Salter does not accept that licensing scarce public spectrum to free-to-air broadcasters is one of the key elements for regulating broadcasters differently from other media. He makes the incorrect assertion that: “Spectrum regulation is purely a technical matter.” This is simply wrong. As the Productivity Commission has pointed out:

“Differences in media regulation can be attributed to differences in the way television platforms operate. The FTAs use a scarce public resource. The licence fees they pay, and some other regulations to which they are subject, reflect the benefits they derive from having preferential access to that public resource.”

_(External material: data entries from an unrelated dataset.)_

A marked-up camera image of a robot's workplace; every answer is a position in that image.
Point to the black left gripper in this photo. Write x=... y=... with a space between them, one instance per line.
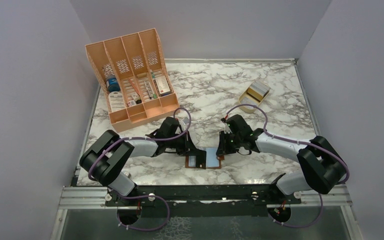
x=188 y=148

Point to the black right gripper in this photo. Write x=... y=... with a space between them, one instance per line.
x=223 y=148

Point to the brown leather card holder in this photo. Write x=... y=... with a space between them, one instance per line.
x=205 y=158

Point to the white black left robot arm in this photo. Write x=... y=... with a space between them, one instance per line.
x=105 y=159

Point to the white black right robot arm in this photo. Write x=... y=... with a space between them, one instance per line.
x=321 y=167

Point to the beige oval card tray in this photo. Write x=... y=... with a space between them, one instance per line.
x=246 y=101

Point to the white red card box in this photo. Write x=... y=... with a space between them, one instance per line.
x=162 y=85

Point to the white label packet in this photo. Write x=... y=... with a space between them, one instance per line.
x=116 y=101

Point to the orange plastic desk organizer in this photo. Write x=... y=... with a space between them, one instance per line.
x=135 y=60

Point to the blue round tape roll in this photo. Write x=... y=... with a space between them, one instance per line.
x=112 y=84

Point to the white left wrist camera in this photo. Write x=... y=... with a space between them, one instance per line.
x=184 y=123

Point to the black metal mounting rail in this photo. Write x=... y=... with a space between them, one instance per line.
x=160 y=201

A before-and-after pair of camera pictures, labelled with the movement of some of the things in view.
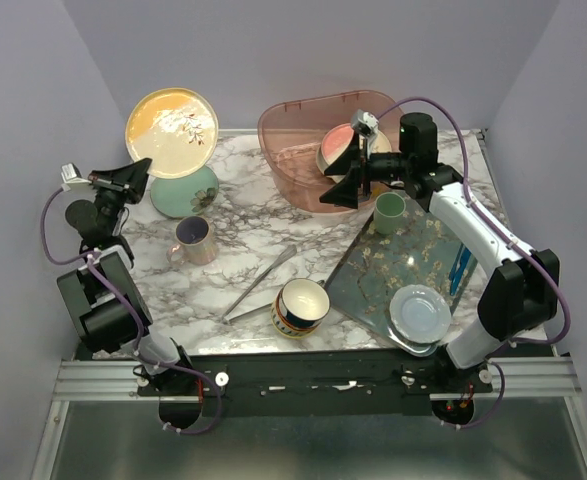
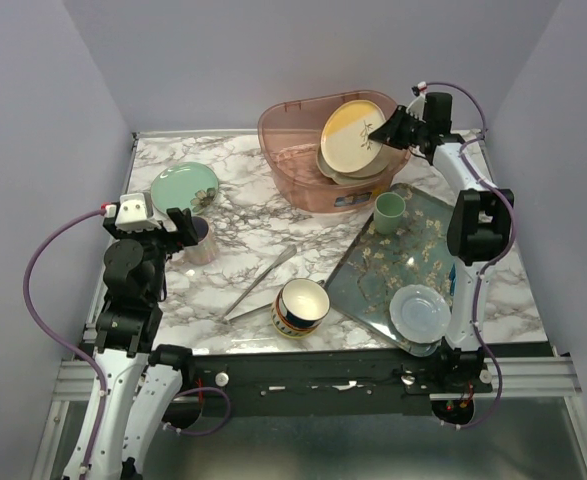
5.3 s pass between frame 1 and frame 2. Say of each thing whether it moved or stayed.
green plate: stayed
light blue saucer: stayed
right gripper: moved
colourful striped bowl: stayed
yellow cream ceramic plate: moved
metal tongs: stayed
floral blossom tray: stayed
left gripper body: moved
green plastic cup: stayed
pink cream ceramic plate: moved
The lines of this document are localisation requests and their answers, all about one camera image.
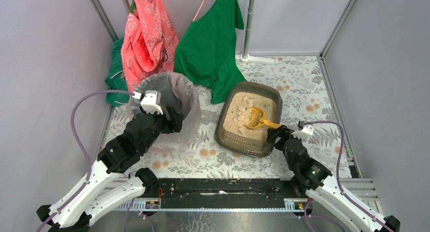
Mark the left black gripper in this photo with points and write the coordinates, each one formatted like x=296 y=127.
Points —
x=167 y=119

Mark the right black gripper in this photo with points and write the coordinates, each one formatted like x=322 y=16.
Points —
x=282 y=134

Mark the yellow litter scoop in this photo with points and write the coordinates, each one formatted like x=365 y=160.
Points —
x=257 y=119

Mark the trash bin with plastic liner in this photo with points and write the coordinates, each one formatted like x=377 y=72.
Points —
x=178 y=91

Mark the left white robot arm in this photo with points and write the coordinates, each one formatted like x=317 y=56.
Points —
x=80 y=208

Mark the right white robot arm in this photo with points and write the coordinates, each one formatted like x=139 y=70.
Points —
x=319 y=184

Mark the grey litter box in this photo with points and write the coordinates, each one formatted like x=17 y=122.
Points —
x=239 y=129

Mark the floral floor mat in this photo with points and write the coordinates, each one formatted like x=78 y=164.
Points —
x=300 y=83

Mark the green t-shirt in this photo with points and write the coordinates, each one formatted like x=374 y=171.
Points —
x=206 y=52

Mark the dark green garment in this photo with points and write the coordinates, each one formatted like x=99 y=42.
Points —
x=115 y=79

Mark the clothes rack pole with base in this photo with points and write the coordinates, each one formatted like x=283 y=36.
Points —
x=245 y=57

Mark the pink patterned garment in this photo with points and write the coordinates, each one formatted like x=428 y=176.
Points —
x=149 y=42

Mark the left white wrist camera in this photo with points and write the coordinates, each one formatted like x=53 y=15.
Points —
x=150 y=102

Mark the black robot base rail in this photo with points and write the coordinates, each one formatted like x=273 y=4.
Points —
x=226 y=194

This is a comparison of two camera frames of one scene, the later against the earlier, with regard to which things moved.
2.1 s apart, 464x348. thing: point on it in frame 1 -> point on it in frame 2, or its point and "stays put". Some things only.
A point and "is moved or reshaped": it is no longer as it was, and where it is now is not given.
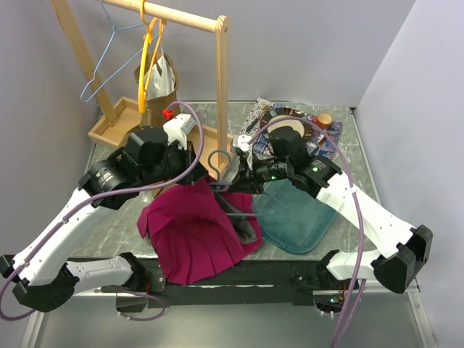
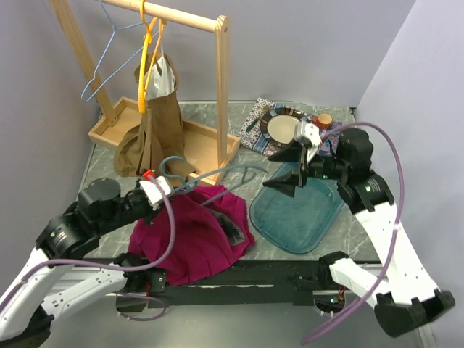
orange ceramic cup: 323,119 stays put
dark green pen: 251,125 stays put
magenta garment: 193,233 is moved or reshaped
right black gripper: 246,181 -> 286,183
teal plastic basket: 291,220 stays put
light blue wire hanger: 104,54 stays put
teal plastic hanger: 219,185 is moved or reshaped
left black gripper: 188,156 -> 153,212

The fact is that the centrepiece of our broadcasting policy has been built around the government licensing a limited number of companies scarce public spectrum together with a set of regulatory protections to those licensees. In return these companies have certain obligations such as broadcasting Australian content and oversight of complaints by the media regulator. Print media does not use scarce public spectrum, has never been licensed and is rightly not subject to the same regulatory obligations as the broadcasters. The 80 years of regulation of users of spectrum whilst print was not so regulated is explained by the fact that those spectrum users use a scarce publicly owned resource. Does David Salter explain his mischaracterisation as legislative and policy amnesia?

Salter also claims that News Limited “over egged” our claims Finkelstein’s recommendations represent a threat to press freedom. He said we say the threat to press freedom arises because the regulator would be government funded and therefore controlled — a proposition with which he does not agree. In doing so Salter mischaracterises our argument.

Sadly, Salter assumes that what is at stake is nothing more than extension of current rules applicable to TV and radio to print — I am drawn to an inevitable conclusion that he, like so many other commentators on these matters, has not actually read the Finkelstein Report for that is not what is proposed in the report.  The threat to press freedom arises from the combination of draconian measures contained in Finkelstein: including the super regulator’s ability to seek orders to jail or fine journalists, the fact the regulator does not have to publish reasons for its decisions and the fact that decisions by the regulator would not be appealable.

The point that the government funds such a body — which opens it to control — is only one component in the overall disturbing picture.

Salter appears to conflate democratic accountability with media accountability. A pillar of democratic accountability is that the government is held accountable, including quite fundamentally by media scrutiny. How effective can that scrutiny be if those who are scrutinised can discipline the scrutineers (and ultimately control them) over that very scrutiny? Inter alia Salter is naïve to believe that “accuracy” is always objective — a disagreeable view will often be lambasted as “inaccurate” as anyone in the media knows all too well.

Salter should also take care with his lay legal assertions — if he considered what the Finkelstein Report actually proposes even he would identify serious issues of free speech and appropriation.

The only thing we can agree on is Salter’s point that we are talking about recommendations to government rather than any firm government proposal. We hope that good sense informed by facts and real understanding of the policy settings will drive sensible responses including understanding the very significant enhancements to the operation of the Australian Press Council which were adopted earlier this year after an extended process of review and negotiation.